The Tokugawa shoguns brought an end to civil war by controlling the military. Stripped of power and required to spend alternate years at Edo, many of the daimyo and samurai passed their lives in idle pursuit of pleasure. They spent extravagantly on fine silks, paintings, concubines, boys, the theater, and the redecoration of their castles. These temptations, as well as more sophisticated pleasures and the heavy costs of maintaining alternate residences at Edo, gradually bankrupted the warrior class.
All major cities contained places of amusement for men — teahouses, theaters, restaurants, and houses of prostitution. Desperately poor parents sometimes sold their daughters to entertainment houses (as they did in China and medieval Europe), and the most attractive or talented girls, trained in singing, dancing, and conversational arts, became courtesans, later called geishas (GAY-
Another form of entertainment in the cities was kabuki theater, patronized by both merchants and samurai. An art form created by townspeople, kabuki originated in crude, bawdy skits dealing with love and romance. Performances featured elaborate costumes, song, dance, and poetry.
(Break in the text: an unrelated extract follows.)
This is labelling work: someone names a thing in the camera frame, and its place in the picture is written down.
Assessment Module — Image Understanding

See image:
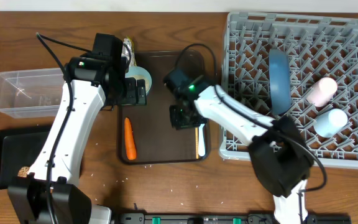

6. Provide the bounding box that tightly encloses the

Because actresses were thought to corrupt public morals, the Tokugawa government banned them from the stage in 1629. From that time on, men played all the parts. Male actors in female dress and makeup performed as seductively as possible to entice the burly samurai who thronged the theaters. Homosexuality, long accepted in Japan, was widely practiced among the samurai, who pursued the actors and spent profligately on them. Some moralists and bureaucrats complained from time to time, but the Tokugawa government decided to accept kabuki and prostitution as necessary evils.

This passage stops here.